India’s largest solar cells and modules manufacturer, Mundra Solar PV, has announced plans to aggressively increase its production capacity over the next few years.
A subsidiary of Adani Enterprises, Mundra Solar PV is reported to have assembly lines to produce 1,200 megawatts each of solar cells and solar modules. An analysis of data reported by manufacturers to the Ministry of New and Renewable Energy last year showed that Mundra had a share of over 40% in India’s total installed solar cell production capacity and a 15% share in the total installed solar module production capacity.
Now, Mundra has announced plans to increase the solar cell and module production from 1,200 megawatts each to 3,000 megawatts each over the next 2-3 years. It also eyes a $1 billion turnover by the same time.

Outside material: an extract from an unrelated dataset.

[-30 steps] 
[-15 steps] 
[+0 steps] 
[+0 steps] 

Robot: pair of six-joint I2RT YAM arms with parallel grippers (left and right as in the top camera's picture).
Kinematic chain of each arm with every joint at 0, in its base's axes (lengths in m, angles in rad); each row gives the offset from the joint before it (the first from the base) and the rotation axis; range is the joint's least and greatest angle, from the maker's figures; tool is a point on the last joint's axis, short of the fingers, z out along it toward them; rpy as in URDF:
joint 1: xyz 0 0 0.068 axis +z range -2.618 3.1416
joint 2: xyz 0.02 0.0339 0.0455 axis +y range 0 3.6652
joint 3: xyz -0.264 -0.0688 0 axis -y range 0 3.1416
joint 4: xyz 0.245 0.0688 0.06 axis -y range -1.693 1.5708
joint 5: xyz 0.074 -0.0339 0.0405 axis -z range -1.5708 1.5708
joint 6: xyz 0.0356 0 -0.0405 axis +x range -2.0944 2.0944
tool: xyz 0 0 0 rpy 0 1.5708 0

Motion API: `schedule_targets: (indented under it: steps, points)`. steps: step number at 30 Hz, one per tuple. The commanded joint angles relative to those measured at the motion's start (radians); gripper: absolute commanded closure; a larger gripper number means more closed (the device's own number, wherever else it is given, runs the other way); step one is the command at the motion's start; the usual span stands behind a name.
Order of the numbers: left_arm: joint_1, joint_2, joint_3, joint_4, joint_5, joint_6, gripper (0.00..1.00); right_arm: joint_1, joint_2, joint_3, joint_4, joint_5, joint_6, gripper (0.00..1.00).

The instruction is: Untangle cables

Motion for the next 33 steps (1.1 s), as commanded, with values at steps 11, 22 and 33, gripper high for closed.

Mundra has announced these highly aggressive plans at a time when other Indian solar cell and module manufacturers are struggling to do business. A major manufacturer — Moser Baer Solar — has suffered bankruptcy and will soon receive bids for takeover. Other manufacturers, through the Indian Solar Manufacturers Association, have filed petitions with the government to levy safeguards and anti-dumping duties on imported solar cells and modules.
India also had to shut down its policy of the mandatory use of Indian-made cells and modules for certain projects. The only manufacturers that are seeing some business in India are those that have a project development company to feed the modules. These include Tata Power Solar and Mundra itself.
Mundra Solar PV, in the past, has also revealed plans to invest in production of raw materials for solar cells. The company already operates silicon smelters. It signed a memorandum of understanding with China’s East Hope Group wherein East Hope would invest a total of $300 million to develop various facilities include solar equipment manufacturing, chemicals, and aluminium.
Mundra will likely have to export a large volume of its solar cells and modules in order to achieve the target turnover of $1 billion. Adani is looking to set up solar power projects in Australia and has shown interest in developing projects in other countries as well. Any anti-dumping duties or safeguards duties imposed on imported solar cells and modules would also work in Mundra’s favor.